La société a tenté de s’abriter derrière la présomption de non-salariat prévue par le code du travail au bénéfice des personnes physiques ou des dirigeants de personnes morales qui exercent une activité donnant lieu à immatriculation ou inscription sur les registres légaux de publicité (RCS, répertoire des métiers, etc.).

Tout en précisant que les personnes physiques exerçant sous le statut d’auto-entrepreneur sont présumées ne pas être liés à un donneur d'ordre par un contrat de travail dans l'exécution de l'activité immatriculée, la Cour précise que cette présomption de non-salariat peut tomber s’il est établi que ces professionnels fournissent directement ou par une personne interposée des prestations au donneur d’ordre dans des conditions qui les placent dans un lien de subordination juridique permanente à l’égard de celui-ci.

En l’espèce, la Cour de cassation a validé l’analyse des juges du fond, qui ont estimé que des éléments de fait et de preuve faisaient ressortir que les formateurs recrutés sous le statut d’auto-entrepreneurs en 2009 étaient liés à la société par un lien de subordination juridique permanente.

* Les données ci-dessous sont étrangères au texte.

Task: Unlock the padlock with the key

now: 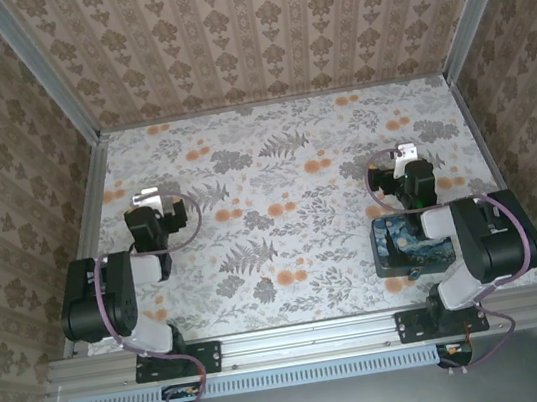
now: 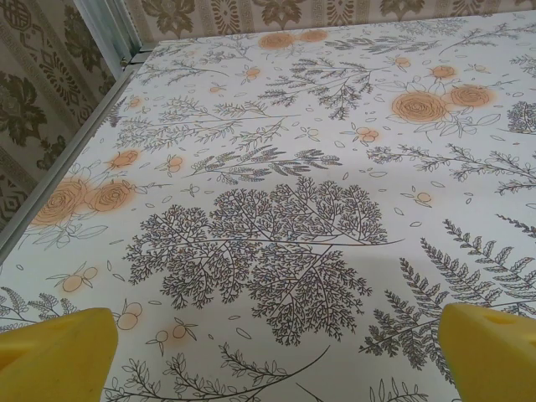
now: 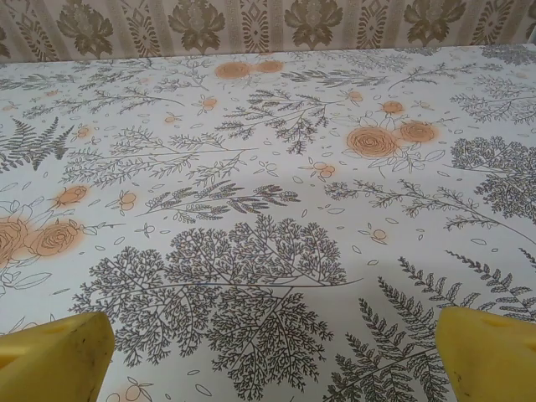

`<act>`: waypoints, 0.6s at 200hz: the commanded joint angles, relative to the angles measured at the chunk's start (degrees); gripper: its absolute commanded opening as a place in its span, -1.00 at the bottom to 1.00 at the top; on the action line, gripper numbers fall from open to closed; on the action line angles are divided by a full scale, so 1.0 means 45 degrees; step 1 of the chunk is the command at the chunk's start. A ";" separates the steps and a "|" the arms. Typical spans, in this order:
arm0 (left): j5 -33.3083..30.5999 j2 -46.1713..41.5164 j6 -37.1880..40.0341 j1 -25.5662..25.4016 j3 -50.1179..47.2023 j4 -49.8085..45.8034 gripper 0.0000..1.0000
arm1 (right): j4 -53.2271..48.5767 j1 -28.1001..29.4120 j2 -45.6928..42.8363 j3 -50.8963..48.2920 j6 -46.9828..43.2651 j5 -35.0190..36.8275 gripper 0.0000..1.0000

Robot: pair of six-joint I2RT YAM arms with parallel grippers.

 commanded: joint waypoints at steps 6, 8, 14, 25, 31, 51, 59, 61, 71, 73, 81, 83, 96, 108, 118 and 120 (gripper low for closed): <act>0.0171 -0.0054 0.0208 0.0069 0.0170 0.0143 1.00 | 0.0120 -0.0017 -0.0087 0.0045 0.0099 -0.0281 0.99; 0.0180 -0.0049 0.0209 0.0073 0.0170 0.0143 1.00 | 0.0120 -0.0017 -0.0089 0.0046 0.0094 -0.0279 0.99; 0.0182 -0.0055 0.0207 0.0070 0.0170 0.0144 1.00 | 0.0120 -0.0017 -0.0079 0.0054 0.0093 -0.0281 0.99; 0.0177 -0.0044 0.0198 0.0081 0.0170 0.0143 1.00 | 0.0120 -0.0017 -0.0089 0.0039 0.0093 -0.0283 0.99; 0.0185 -0.0044 0.0204 0.0073 0.0170 0.0146 1.00 | 0.0120 -0.0017 -0.0079 0.0056 0.0093 -0.0278 0.99; 0.0170 -0.0021 0.0206 0.0076 0.0172 0.0153 1.00 | 0.0120 -0.0017 -0.0081 0.0063 0.0091 -0.0278 0.99; 0.0171 -0.0023 0.0207 0.0073 0.0170 0.0144 1.00 | 0.0120 -0.0017 -0.0081 0.0054 0.0093 -0.0280 0.99; 0.0185 -0.0021 0.0194 0.0074 0.0170 0.0143 1.00 | 0.0120 -0.0017 -0.0077 0.0054 0.0093 -0.0284 0.99; 0.0171 -0.0025 0.0204 0.0070 0.0170 0.0145 1.00 | 0.0124 -0.0017 -0.0068 0.0053 0.0093 -0.0278 0.99; 0.0171 -0.0022 0.0208 0.0069 0.0170 0.0144 1.00 | 0.0121 -0.0017 -0.0084 0.0058 0.0093 -0.0283 0.99; 0.0170 -0.0030 0.0207 0.0076 0.0170 0.0144 1.00 | 0.0120 -0.0017 -0.0086 0.0054 0.0091 -0.0273 0.99; 0.0170 -0.0023 0.0208 0.0070 0.0170 0.0153 1.00 | 0.0120 -0.0017 -0.0088 0.0054 0.0092 -0.0277 0.99; 0.0172 -0.0038 0.0199 0.0069 0.0171 0.0145 1.00 | 0.0111 -0.0017 -0.0089 0.0044 0.0093 -0.0278 0.99; 0.0200 -0.0030 0.0183 0.0093 0.0170 0.0145 1.00 | 0.0120 -0.0017 -0.0072 0.0053 0.0095 -0.0279 0.99; 0.0260 -0.0043 0.0199 0.0127 0.0170 0.0143 1.00 | 0.0114 -0.0017 -0.0074 0.0053 0.0093 -0.0288 0.99; 0.0251 -0.0046 0.0192 0.0117 0.0170 0.0143 1.00 | 0.0118 -0.0017 -0.0081 0.0053 0.0102 -0.0286 0.99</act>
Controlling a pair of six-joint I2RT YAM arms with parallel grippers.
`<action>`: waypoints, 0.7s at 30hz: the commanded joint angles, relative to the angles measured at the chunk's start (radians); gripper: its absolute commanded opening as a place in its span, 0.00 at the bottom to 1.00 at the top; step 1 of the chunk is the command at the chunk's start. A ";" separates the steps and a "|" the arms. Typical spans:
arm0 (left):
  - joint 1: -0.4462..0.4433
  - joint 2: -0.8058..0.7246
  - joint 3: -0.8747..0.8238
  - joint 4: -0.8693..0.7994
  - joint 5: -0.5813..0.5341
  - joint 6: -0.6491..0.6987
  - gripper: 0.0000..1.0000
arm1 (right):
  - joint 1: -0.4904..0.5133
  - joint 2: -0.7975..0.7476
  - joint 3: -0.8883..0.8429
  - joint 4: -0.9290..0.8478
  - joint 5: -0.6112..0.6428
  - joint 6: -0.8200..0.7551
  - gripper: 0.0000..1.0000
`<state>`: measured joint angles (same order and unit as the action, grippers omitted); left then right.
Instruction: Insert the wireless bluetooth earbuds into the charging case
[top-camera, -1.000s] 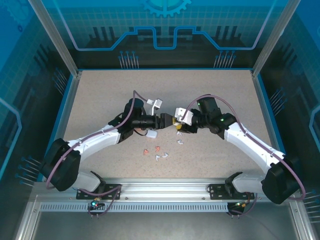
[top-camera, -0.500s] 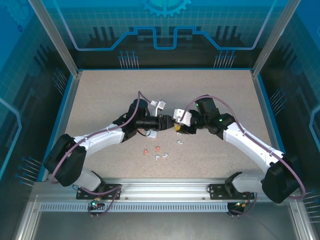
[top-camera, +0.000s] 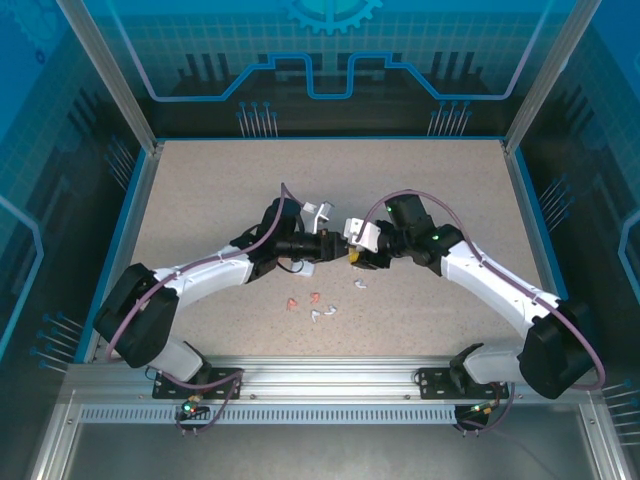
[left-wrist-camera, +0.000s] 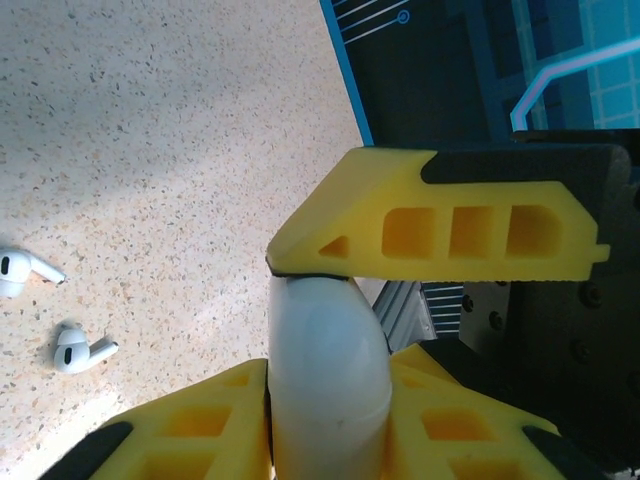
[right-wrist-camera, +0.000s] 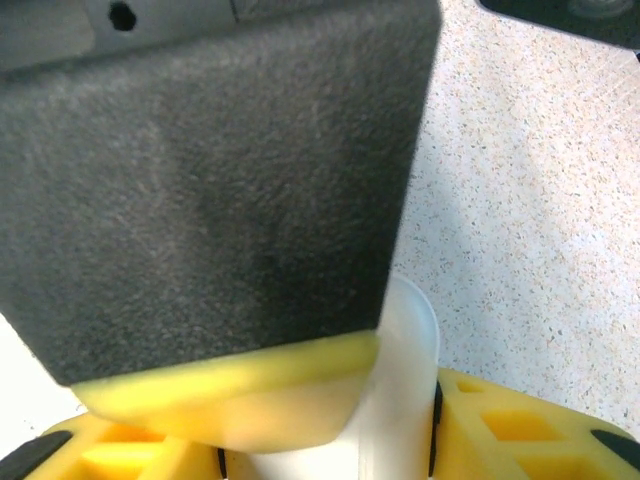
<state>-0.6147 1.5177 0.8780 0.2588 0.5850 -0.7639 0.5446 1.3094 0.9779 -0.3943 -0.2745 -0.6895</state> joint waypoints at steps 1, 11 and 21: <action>-0.020 -0.021 0.042 -0.008 0.015 0.031 0.25 | 0.001 0.004 0.037 -0.001 -0.007 0.036 0.50; -0.020 -0.145 0.013 -0.037 -0.129 0.158 0.23 | -0.052 -0.145 0.003 -0.017 -0.091 0.116 0.79; -0.020 -0.305 -0.045 0.115 -0.143 0.410 0.18 | -0.092 -0.404 -0.151 0.263 -0.204 0.375 1.00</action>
<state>-0.6266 1.2709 0.8555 0.2710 0.4339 -0.4904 0.4644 0.9611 0.8848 -0.2817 -0.4244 -0.4477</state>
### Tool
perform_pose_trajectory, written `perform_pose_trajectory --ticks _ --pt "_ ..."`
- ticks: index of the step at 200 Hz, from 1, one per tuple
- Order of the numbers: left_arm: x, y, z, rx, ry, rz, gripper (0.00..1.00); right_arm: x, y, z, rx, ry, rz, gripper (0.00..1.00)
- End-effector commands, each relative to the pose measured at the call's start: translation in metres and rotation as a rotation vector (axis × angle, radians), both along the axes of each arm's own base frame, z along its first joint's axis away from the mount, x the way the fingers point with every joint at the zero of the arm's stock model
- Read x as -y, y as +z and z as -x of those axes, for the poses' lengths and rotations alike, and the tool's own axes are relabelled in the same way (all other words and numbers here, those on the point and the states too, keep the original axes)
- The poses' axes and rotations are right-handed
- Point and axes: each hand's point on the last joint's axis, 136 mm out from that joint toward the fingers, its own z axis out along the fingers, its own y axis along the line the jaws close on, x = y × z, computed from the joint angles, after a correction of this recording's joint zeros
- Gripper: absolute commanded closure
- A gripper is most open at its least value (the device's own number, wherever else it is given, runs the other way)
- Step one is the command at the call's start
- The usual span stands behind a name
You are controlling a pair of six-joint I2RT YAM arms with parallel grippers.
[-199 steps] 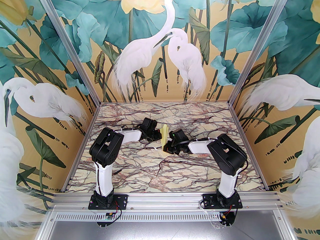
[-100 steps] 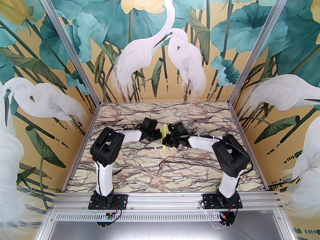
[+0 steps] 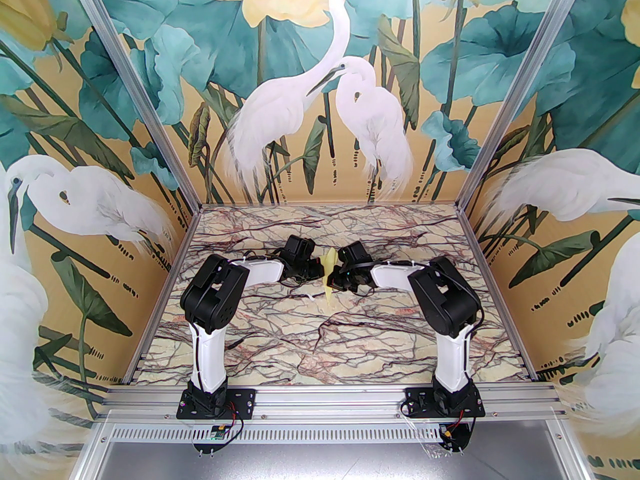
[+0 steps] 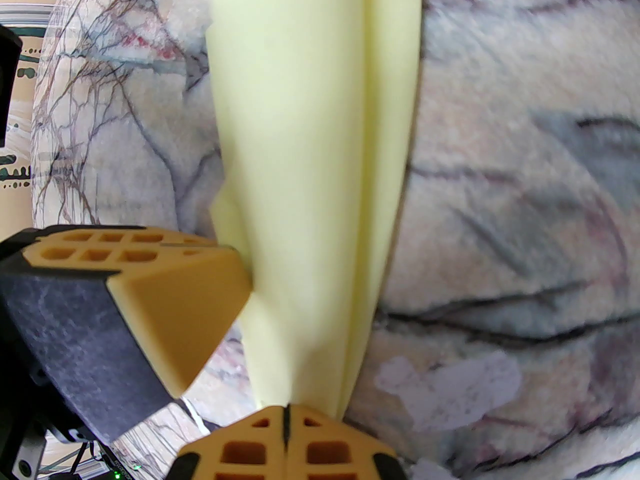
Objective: Fold a paper plane with a square sheet of paper (fold left side to right side)
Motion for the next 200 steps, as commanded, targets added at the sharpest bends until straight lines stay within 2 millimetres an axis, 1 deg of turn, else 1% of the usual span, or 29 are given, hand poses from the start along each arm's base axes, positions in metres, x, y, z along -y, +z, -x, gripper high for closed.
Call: perform_pose_trajectory --ticks 1,19,52,65,74,140,156,177,200 --pt "-0.006 -0.021 0.005 -0.033 0.007 -0.057 0.99 0.015 -0.017 0.012 -0.032 -0.010 0.068 1.00" --pt "-0.005 -0.022 0.006 -0.035 0.004 -0.060 0.99 0.012 -0.007 0.011 -0.013 -0.002 0.048 1.00" --pt "-0.005 -0.023 0.008 -0.038 0.002 -0.061 0.99 0.006 0.029 -0.004 0.066 0.010 0.010 0.99" --pt "-0.004 -0.023 0.008 -0.037 0.001 -0.060 0.99 0.005 0.036 -0.012 0.086 0.001 -0.002 0.99" --pt "-0.004 -0.023 0.008 -0.038 0.000 -0.058 0.99 0.005 0.037 -0.017 0.090 -0.006 -0.003 0.99" --pt "0.000 -0.020 0.009 -0.035 -0.010 -0.056 0.99 0.002 0.026 -0.052 0.086 -0.026 0.009 0.99" --pt "-0.001 -0.021 0.009 -0.037 -0.009 -0.056 0.99 0.003 0.019 -0.058 0.073 -0.027 0.026 0.99" --pt "0.000 -0.021 0.009 -0.036 -0.009 -0.058 0.99 0.016 0.006 -0.061 0.052 -0.064 0.077 1.00" --pt "0.000 -0.020 0.010 -0.037 -0.010 -0.058 0.99 0.033 -0.010 -0.055 0.010 -0.103 0.104 1.00"
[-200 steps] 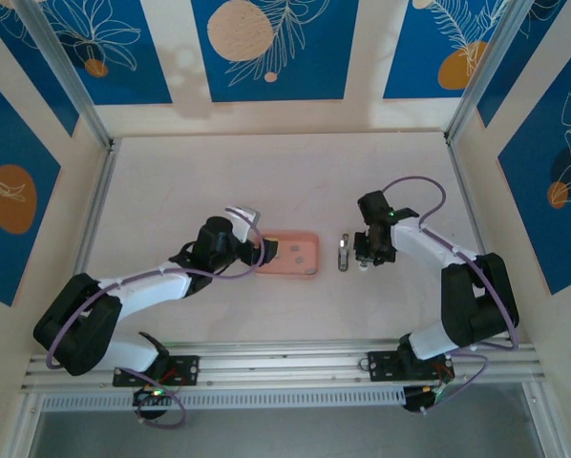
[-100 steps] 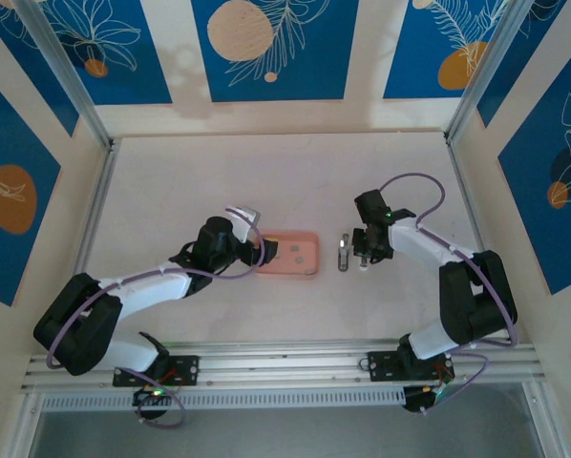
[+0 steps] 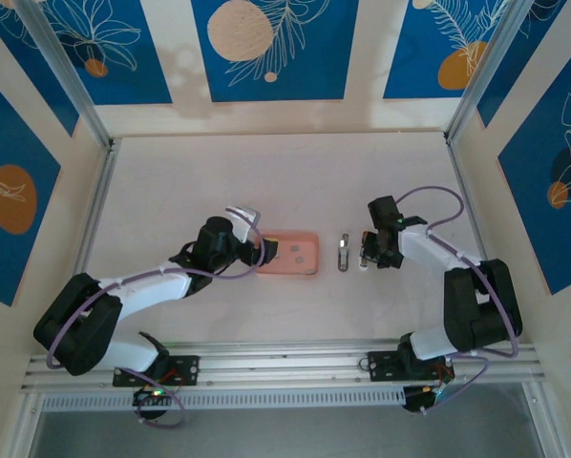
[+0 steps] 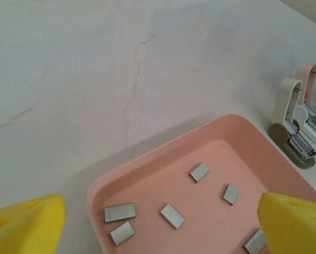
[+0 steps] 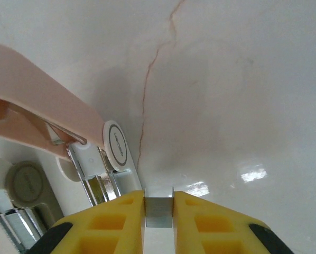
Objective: Load the staples into the stapler
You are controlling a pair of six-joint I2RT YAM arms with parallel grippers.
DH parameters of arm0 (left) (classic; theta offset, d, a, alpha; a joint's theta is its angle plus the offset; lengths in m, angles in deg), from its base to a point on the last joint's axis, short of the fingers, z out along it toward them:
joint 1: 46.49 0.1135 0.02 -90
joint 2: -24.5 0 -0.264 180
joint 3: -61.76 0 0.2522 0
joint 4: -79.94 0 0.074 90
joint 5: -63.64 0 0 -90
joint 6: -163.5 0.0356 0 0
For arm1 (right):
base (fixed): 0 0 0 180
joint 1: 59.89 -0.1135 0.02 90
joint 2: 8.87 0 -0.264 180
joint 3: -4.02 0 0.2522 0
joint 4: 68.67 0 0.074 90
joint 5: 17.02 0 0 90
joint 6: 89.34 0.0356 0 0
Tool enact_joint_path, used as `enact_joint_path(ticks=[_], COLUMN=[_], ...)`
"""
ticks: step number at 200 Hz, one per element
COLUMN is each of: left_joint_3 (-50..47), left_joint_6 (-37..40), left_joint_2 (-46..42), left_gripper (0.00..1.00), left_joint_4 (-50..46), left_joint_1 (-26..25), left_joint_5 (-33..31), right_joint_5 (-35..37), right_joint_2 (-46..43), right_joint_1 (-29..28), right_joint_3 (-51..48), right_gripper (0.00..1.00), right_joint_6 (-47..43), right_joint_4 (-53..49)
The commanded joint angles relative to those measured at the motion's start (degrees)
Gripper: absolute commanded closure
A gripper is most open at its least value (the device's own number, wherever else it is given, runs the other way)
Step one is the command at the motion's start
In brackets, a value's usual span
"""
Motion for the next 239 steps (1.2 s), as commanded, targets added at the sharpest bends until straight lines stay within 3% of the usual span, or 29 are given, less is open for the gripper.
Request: enact_joint_path(ticks=[1,63,124,191,239], left_joint_3=[0.9,0.7,0.5,0.1,-1.6], left_joint_6=[1.1,1.2,1.1,0.8,1.2], left_joint_2=[-0.5,-0.8,-0.3,0.3,1.1], left_gripper=[0.07,0.07,0.07,0.07,0.07], left_joint_4=[0.6,0.4,1.0,2.1,6.5], left_joint_1=[-0.5,-0.5,-0.5,-0.5,-0.6], left_joint_5=[-0.7,-0.9,-0.6,-0.5,-0.8], right_joint_5=[-1.8,-0.9,1.5,2.8,9.3], right_joint_2=[1.6,3.8,-3.0,-3.7,-3.0], right_joint_1=[-1.3,-4.3,-5.2,-6.0,-9.8], right_joint_3=[0.6,2.9,3.1,3.0,2.5], right_gripper=[0.80,0.80,0.80,0.80,0.80], right_joint_6=[1.5,1.5,2.1,2.1,3.4], right_joint_4=[-0.5,-1.4,-3.7,-1.6,0.3])
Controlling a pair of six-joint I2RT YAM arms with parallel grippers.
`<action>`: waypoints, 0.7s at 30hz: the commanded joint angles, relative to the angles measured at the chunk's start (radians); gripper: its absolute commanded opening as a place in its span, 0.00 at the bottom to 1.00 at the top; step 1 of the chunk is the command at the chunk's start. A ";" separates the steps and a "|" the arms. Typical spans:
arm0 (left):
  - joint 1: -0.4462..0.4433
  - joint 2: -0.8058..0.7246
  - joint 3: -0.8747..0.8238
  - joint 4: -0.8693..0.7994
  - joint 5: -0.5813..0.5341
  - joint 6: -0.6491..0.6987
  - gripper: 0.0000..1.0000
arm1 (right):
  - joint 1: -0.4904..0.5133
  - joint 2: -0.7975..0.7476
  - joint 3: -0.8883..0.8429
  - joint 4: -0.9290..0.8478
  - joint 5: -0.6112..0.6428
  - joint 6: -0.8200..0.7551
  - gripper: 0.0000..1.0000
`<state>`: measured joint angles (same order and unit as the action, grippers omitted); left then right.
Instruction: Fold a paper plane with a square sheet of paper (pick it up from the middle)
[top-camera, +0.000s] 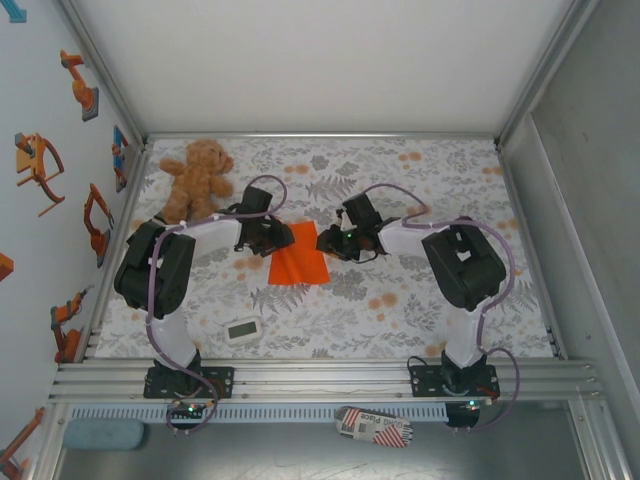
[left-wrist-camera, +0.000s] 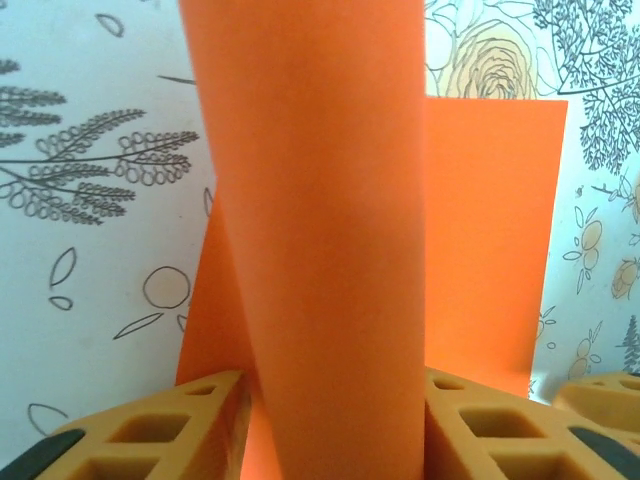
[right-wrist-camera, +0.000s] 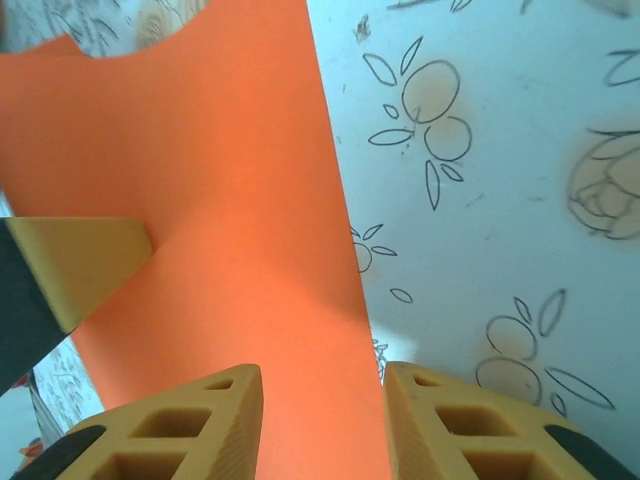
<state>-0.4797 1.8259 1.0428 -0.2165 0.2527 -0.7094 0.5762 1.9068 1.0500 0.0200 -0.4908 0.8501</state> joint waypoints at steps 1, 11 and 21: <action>0.012 -0.034 -0.020 -0.020 0.016 0.037 0.40 | -0.027 -0.074 -0.039 0.082 0.021 0.032 0.37; 0.027 -0.215 -0.049 0.105 0.218 0.038 0.31 | -0.122 -0.143 -0.140 0.255 -0.079 0.080 0.46; 0.040 -0.256 -0.047 0.325 0.456 -0.133 0.30 | -0.185 -0.177 -0.213 0.600 -0.294 0.216 0.76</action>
<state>-0.4488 1.5677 1.0039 0.0124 0.5999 -0.7643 0.3920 1.7550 0.8581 0.4496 -0.6930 1.0016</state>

Voici les éléments que les juges du fond ont pris en compte pour faire tomber la présomption de non-salariat et reconnaître l'existence d'un contrat de travail :

- les DADS révélaient que plus de 40 % des formateurs engagés en contrat de travail jusqu'en 2008, avaient été recrutés sous le statut d’auto-entrepreneur à compter de janvier 2009, ce statut étant entré en application à partir du 1er janvier 2009, à la suite de l’entrée en vigueur de la loi de modernisation de l’économie du 4 août 2008, qui avait mis en place ce cadre juridique de faveur ;

- ces formateurs recrutés ensuite sous le statut d'auto-entrepreneurs étaient liés par un contrat « de prestations de services » à durée indéterminée pour des cours de soutien scolaire et animation de cours collectifs ;

- ils exerçaient leur activité au profit et dans les locaux de la société de formation qui les partageait avec une société de formation auprès d’élèves qui demeuraient pourtant sa clientèle exclusive ;

- les cours de rattrapage étaient dispensés selon un programme fixé par la société et remis aux professeurs lors de réunions pédagogiques de sorte que l’enseignant n’avait aucune liberté pour concevoir ses cours ;

- les contrats de prestation prévoyaient une « clause de non-concurrence » d’une durée d’un an après la résiliation du contrat de prestation interdisant aux formateurs de proposer leurs services directement aux clients présentés par la société et limitaient de ce fait l’exercice libéral de leur activité ;

- les contrats contenaient un mandat aux termes duquel l’auto-entrepreneur mandatait la société pour réaliser l’ensemble des formalités administratives liées à son statut, émettre des factures correspondant au montant des prestations réalisées et effectuer en son nom les déclarations trimestrielles de chiffre d’affaires et le paiement des charges sociales et fiscales ;

- si selon le contrat, le formateur est libre d’accepter ou non la prestation, force est de constater que ce contrat était conclu pour une durée indéterminée, de sorte que le formateur n’est pas un formateur occasionnel mais bien un enseignant permanent ;

- aucune modification des conditions d’exercice n’était intervenue dans l’activité des formateurs initialement engagés comme salariés puis recrutés ensuite en tant qu'auto-entrepreneurs à compter de janvier 2009.

En plus des redressements de cotisations sociales sur les sommes versées aux faux auto-entrepreneurs qui sont réintégrées dans l'assiette des cotisations de l'employeur et des majorations de retard infligées, l'employeur doit considérer les risques encourus en raison du travail dissimulé, notamment les sanctions pénales.